Data provided START

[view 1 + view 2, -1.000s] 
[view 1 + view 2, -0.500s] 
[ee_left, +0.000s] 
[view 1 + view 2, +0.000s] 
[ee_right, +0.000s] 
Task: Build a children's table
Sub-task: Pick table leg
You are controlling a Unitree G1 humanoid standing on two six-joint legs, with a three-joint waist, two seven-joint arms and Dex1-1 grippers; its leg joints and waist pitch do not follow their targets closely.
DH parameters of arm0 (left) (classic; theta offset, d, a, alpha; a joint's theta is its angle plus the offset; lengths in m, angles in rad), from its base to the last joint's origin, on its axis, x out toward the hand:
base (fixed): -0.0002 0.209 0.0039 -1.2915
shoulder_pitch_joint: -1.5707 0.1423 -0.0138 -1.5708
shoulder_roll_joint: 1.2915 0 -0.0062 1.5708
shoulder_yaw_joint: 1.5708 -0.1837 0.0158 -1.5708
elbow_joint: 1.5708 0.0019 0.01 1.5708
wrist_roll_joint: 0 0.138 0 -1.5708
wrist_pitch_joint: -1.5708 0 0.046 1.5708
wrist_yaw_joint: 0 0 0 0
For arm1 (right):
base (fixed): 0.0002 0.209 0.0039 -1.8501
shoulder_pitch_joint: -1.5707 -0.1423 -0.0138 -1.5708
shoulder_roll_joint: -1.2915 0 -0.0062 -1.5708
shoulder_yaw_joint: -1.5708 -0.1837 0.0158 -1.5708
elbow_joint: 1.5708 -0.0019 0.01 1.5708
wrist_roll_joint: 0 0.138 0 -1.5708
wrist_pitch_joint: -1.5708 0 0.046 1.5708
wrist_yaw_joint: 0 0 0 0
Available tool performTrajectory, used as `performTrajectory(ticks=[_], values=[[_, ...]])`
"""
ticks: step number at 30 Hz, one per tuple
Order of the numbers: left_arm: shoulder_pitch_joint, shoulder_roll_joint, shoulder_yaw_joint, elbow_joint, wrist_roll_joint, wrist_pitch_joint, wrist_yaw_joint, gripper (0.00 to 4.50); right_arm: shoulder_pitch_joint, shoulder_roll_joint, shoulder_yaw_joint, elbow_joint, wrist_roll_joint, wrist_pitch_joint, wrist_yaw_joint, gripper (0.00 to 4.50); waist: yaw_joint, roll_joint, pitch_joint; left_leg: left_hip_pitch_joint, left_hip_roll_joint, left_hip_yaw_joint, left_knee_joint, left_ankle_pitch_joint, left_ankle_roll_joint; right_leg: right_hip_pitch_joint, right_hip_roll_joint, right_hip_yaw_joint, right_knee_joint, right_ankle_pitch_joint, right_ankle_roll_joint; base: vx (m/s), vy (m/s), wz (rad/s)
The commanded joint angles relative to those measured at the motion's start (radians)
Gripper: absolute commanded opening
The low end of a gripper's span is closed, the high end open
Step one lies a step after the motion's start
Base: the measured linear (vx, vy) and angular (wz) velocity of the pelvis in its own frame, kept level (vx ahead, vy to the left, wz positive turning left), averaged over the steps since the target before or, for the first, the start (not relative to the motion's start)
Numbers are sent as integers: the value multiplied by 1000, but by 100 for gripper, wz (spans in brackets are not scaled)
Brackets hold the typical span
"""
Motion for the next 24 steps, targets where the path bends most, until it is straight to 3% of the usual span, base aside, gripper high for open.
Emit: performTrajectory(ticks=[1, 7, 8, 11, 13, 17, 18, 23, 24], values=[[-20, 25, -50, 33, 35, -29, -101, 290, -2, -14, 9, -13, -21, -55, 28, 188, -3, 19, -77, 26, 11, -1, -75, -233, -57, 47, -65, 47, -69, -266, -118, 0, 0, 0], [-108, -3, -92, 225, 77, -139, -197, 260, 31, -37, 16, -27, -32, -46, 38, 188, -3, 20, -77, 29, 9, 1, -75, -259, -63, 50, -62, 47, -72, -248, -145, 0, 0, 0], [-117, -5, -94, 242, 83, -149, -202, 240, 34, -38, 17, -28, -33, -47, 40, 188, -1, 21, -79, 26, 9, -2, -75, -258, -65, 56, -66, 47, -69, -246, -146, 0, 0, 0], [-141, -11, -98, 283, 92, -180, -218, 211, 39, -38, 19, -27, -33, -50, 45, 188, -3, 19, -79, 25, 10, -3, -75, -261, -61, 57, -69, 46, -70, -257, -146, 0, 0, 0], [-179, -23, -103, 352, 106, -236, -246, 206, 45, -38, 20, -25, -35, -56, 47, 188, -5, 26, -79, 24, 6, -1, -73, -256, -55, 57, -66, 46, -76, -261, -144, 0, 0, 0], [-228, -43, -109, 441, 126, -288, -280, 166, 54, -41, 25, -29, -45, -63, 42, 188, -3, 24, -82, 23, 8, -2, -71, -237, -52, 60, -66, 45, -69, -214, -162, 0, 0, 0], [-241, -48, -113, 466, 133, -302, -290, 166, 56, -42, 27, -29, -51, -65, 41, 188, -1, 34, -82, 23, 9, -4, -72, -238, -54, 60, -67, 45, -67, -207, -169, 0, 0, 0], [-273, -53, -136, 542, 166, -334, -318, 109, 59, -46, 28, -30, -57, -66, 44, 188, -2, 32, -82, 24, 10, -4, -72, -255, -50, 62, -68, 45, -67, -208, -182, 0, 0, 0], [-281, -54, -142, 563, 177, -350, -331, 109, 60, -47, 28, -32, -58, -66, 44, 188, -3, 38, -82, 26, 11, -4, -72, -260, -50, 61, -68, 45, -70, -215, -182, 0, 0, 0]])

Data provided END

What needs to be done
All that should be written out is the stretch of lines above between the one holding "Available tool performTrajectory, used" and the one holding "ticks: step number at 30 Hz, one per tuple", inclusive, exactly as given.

Response to this task
Available tool performTrajectory, used as `performTrajectory(ticks=[_], values=[[_, ...]])`
"""
ticks: step number at 30 Hz, one per tuple

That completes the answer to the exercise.